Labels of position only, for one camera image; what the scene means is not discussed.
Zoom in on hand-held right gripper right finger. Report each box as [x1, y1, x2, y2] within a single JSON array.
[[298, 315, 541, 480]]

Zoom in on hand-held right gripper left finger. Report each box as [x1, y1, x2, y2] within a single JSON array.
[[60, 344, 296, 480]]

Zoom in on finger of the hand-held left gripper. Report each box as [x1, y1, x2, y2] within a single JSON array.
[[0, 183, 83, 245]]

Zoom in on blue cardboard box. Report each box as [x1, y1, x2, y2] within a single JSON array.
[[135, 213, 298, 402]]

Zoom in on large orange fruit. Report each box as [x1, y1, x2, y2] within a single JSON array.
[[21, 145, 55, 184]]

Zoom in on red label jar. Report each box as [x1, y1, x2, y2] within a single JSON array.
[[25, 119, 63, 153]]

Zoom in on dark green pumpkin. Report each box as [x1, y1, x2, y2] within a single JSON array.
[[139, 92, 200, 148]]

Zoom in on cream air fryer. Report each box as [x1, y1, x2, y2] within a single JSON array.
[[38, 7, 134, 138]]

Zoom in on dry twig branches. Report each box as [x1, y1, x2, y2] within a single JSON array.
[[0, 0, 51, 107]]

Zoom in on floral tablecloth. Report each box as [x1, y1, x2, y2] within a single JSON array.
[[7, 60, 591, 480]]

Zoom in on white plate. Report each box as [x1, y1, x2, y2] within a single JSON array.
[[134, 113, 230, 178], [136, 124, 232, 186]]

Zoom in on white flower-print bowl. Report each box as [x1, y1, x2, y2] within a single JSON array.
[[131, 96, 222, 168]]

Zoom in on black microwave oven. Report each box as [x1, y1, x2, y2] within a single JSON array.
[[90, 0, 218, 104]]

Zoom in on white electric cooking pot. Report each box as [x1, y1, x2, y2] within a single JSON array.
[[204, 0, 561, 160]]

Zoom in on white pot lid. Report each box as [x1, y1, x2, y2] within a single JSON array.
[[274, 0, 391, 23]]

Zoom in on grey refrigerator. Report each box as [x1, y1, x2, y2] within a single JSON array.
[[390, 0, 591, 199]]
---
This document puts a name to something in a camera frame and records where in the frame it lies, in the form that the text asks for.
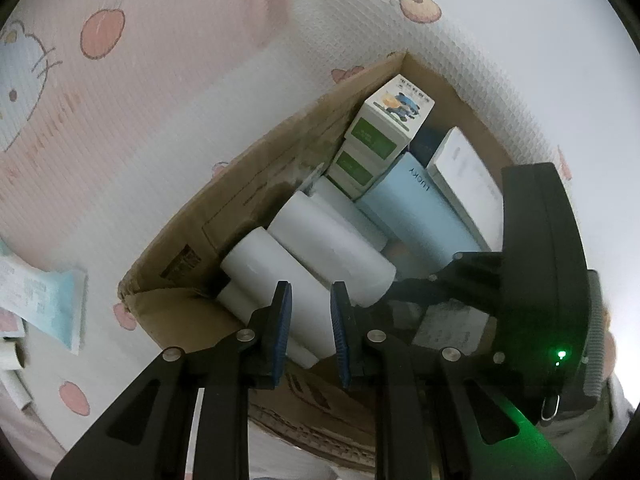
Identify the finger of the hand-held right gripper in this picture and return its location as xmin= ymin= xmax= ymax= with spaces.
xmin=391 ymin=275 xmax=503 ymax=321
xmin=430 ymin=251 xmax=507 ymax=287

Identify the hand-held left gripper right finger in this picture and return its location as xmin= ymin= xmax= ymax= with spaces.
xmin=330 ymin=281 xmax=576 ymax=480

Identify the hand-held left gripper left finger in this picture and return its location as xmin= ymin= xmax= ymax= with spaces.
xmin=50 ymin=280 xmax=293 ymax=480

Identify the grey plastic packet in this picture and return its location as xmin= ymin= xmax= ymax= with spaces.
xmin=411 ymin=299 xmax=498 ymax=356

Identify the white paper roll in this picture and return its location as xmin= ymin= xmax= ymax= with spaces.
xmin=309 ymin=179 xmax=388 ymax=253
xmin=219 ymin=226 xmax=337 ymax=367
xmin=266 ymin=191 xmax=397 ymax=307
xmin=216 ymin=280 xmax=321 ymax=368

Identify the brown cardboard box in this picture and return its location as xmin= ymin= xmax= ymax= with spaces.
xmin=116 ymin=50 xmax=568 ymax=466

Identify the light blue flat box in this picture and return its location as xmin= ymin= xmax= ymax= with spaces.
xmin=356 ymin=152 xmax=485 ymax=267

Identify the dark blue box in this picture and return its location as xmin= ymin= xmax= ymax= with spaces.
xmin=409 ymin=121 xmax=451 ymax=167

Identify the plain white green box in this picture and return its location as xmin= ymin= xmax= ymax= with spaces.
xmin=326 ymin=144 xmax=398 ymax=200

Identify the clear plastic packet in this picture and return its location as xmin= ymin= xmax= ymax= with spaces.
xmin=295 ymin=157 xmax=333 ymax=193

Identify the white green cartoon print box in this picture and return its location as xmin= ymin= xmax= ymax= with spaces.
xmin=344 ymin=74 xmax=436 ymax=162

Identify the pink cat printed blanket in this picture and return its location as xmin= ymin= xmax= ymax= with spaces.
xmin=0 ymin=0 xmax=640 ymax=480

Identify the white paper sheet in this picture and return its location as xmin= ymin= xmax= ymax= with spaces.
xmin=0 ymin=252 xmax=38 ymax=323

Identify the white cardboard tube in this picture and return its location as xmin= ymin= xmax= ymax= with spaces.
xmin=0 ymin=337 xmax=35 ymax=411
---
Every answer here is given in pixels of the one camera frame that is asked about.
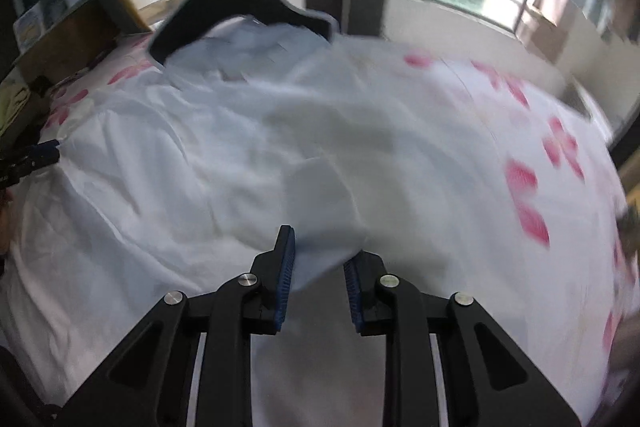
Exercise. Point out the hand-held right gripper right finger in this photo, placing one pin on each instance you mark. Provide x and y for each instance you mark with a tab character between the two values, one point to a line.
---
Among the records, find each line where the word "that" occurs, and copy it.

This document puts a name to something in a camera frame and records where in the frame it lies, in the form that the text asks for.
Every answer here is given in pixels of the one camera frame that is asked about.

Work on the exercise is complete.